◆ Exercise requirements
Among these records, which lines include "annotation"? Copy them out.

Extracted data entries
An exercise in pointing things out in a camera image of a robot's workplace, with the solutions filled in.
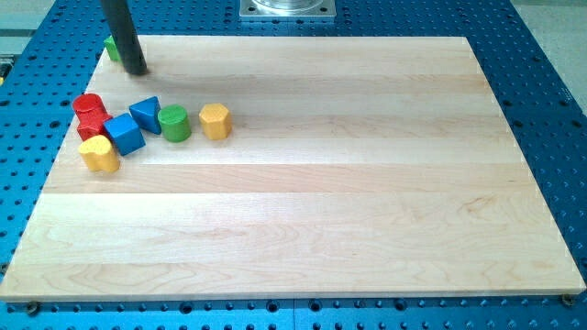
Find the blue cube block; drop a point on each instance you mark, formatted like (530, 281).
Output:
(125, 133)

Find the light wooden board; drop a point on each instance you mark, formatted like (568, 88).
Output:
(355, 167)

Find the yellow hexagon block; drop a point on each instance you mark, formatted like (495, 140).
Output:
(215, 120)

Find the green cylinder block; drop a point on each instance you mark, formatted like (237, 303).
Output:
(174, 122)

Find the blue triangle block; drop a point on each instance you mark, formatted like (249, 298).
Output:
(145, 113)

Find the yellow heart block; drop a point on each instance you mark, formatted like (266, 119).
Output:
(98, 154)

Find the red star block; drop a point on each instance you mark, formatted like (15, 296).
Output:
(91, 124)

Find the red cylinder block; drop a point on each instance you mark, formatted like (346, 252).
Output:
(87, 103)

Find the green block behind rod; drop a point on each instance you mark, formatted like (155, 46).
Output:
(111, 49)

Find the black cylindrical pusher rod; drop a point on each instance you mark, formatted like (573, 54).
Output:
(119, 20)

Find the blue perforated metal table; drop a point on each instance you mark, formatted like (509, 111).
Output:
(547, 121)

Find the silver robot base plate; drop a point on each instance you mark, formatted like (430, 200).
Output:
(287, 8)

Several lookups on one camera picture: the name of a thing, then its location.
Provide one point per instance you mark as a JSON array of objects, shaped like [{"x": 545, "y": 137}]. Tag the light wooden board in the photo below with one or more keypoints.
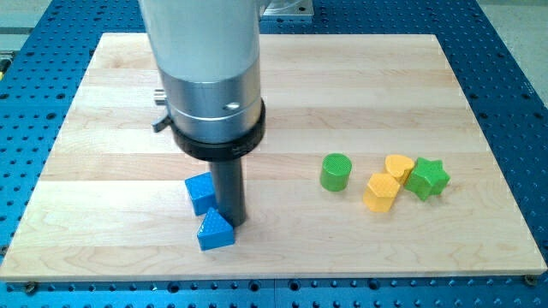
[{"x": 110, "y": 204}]

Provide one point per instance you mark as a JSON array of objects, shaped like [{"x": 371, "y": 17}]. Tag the green star block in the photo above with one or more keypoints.
[{"x": 427, "y": 178}]

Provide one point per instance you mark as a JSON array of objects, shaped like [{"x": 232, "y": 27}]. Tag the silver metal robot base plate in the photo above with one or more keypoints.
[{"x": 287, "y": 10}]

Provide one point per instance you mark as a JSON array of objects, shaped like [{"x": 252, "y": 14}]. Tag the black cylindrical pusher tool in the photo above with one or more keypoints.
[{"x": 224, "y": 162}]

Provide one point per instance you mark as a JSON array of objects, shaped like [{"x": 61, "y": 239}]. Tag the yellow heart block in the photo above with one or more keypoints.
[{"x": 399, "y": 167}]

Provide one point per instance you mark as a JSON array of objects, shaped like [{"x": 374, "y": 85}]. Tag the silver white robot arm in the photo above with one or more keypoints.
[{"x": 207, "y": 52}]

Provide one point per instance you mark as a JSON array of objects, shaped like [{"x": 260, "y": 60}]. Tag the green cylinder block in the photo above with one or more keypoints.
[{"x": 335, "y": 172}]

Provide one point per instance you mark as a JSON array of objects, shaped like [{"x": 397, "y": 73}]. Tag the blue cube block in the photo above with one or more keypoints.
[{"x": 201, "y": 193}]

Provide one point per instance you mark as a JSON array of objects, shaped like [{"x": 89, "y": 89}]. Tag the yellow hexagon block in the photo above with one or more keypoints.
[{"x": 381, "y": 191}]

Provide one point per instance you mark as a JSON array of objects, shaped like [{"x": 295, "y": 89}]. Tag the blue triangle block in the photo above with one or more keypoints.
[{"x": 215, "y": 231}]

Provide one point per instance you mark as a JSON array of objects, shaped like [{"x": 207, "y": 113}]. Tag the blue perforated table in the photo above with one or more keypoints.
[{"x": 44, "y": 77}]

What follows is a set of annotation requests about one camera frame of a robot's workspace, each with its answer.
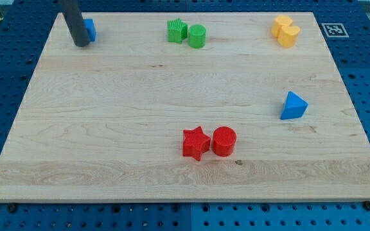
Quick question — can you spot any blue triangle block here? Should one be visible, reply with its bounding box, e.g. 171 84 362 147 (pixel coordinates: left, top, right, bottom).
280 91 308 120

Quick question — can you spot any light wooden board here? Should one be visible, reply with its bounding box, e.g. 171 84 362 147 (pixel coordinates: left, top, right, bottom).
0 12 370 203

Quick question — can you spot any red star block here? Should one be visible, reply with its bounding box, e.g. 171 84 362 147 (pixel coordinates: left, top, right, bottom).
182 126 211 161

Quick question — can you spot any red cylinder block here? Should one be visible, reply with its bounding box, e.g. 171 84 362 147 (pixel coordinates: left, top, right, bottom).
212 126 237 157

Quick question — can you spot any green cylinder block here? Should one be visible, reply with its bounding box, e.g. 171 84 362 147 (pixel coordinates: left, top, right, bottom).
188 24 206 49

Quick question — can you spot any green star block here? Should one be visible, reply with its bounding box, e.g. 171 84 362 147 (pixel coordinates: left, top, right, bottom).
167 18 188 44

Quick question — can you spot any yellow heart block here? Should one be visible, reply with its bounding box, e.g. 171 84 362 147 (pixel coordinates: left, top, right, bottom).
277 26 301 48

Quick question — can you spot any blue cube block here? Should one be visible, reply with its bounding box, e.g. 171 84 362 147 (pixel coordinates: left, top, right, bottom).
84 19 96 42

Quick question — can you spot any yellow hexagon block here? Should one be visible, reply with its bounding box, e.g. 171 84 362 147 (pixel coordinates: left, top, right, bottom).
271 15 293 37

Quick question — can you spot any white fiducial marker tag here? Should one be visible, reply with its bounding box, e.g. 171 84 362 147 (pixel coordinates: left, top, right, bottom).
321 22 349 38

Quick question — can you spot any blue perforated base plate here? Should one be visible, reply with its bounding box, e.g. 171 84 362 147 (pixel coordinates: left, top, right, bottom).
0 0 370 230

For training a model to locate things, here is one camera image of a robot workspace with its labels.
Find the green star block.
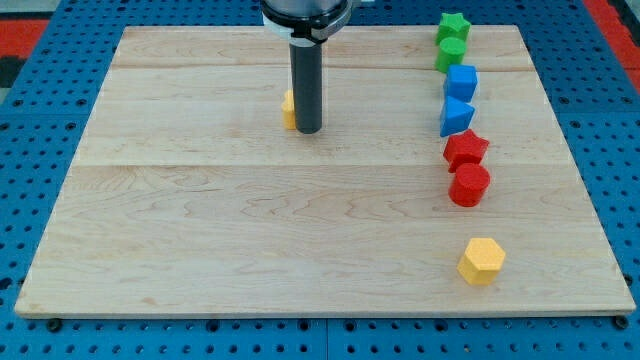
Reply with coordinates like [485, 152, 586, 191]
[435, 13, 471, 44]

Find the red cylinder block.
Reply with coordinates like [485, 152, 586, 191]
[448, 163, 491, 207]

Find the green cylinder block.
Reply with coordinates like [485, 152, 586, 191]
[435, 37, 467, 73]

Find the yellow block behind rod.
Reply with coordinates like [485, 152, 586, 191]
[281, 89, 297, 130]

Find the yellow hexagon block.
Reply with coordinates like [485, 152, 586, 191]
[457, 238, 506, 286]

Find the light wooden board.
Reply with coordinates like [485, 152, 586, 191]
[15, 25, 636, 319]

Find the blue cube block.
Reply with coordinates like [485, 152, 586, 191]
[443, 65, 478, 103]

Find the red star block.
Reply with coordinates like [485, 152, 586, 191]
[443, 129, 490, 173]

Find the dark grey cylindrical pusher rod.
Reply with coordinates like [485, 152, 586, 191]
[290, 44, 323, 134]

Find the blue triangle block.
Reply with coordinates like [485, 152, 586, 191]
[440, 96, 475, 137]

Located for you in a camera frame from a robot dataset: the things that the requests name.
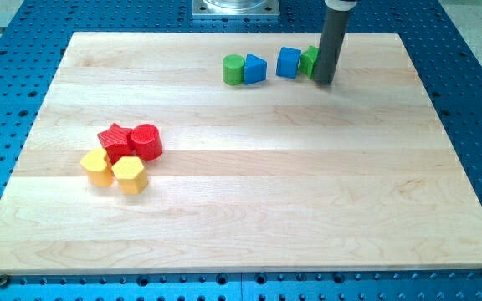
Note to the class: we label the green star block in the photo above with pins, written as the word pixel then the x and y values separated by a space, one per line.
pixel 308 59

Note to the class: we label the blue cube block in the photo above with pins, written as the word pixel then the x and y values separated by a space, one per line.
pixel 288 62

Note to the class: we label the red star block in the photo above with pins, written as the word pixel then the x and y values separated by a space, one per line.
pixel 117 142

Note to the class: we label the blue triangular prism block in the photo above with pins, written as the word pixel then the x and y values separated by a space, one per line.
pixel 255 69

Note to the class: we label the light wooden board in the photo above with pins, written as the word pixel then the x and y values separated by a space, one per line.
pixel 276 176

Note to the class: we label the green cylinder block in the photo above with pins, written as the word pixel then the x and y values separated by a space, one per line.
pixel 233 69

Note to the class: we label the red cylinder block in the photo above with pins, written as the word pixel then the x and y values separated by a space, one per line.
pixel 147 142

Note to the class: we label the yellow hexagon block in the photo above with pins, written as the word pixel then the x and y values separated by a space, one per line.
pixel 131 175

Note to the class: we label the yellow heart block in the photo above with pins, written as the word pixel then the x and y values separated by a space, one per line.
pixel 97 166

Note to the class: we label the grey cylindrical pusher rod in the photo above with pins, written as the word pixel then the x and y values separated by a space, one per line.
pixel 331 40

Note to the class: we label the white rod collar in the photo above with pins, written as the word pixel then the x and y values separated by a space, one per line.
pixel 341 5

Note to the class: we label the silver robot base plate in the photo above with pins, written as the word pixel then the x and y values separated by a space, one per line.
pixel 235 8

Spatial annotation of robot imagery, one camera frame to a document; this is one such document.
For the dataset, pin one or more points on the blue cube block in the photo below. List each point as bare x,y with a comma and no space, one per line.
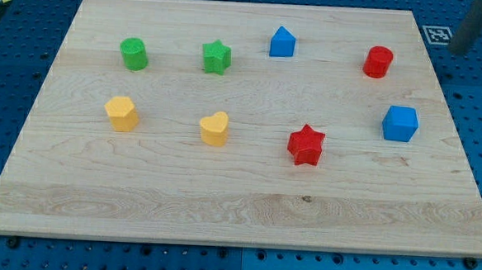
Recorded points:
400,123

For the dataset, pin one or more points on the light wooden board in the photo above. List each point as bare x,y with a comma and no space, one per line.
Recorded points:
71,175

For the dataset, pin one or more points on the yellow heart block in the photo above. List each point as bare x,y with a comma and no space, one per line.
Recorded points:
214,129

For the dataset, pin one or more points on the red star block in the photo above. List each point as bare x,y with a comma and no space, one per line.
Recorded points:
305,146

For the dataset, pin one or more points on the green star block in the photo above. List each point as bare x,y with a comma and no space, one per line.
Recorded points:
216,57

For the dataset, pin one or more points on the blue triangular prism block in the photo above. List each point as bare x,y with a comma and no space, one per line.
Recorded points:
282,43

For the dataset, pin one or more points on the yellow hexagon block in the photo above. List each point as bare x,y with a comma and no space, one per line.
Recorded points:
122,114

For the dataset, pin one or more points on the green cylinder block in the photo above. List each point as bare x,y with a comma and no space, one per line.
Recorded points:
133,53

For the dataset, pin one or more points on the red cylinder block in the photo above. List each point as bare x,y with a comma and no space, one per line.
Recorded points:
378,60

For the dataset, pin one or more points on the white fiducial marker tag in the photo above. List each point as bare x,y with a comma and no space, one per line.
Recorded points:
437,35

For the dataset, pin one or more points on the black bolt left front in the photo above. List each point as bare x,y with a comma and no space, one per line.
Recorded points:
13,242

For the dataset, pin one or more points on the black bolt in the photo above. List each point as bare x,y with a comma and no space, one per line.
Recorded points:
470,263
13,242

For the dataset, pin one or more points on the black bolt right front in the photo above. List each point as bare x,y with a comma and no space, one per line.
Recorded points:
470,263

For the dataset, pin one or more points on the grey cylindrical robot stick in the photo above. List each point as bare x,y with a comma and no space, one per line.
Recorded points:
468,30

◆ Exercise output
What follows is a set of annotation requests about one camera frame of a robot's workspace, each with its answer.
Spatial annotation of robot imagery, one camera frame to a document; this is one such document.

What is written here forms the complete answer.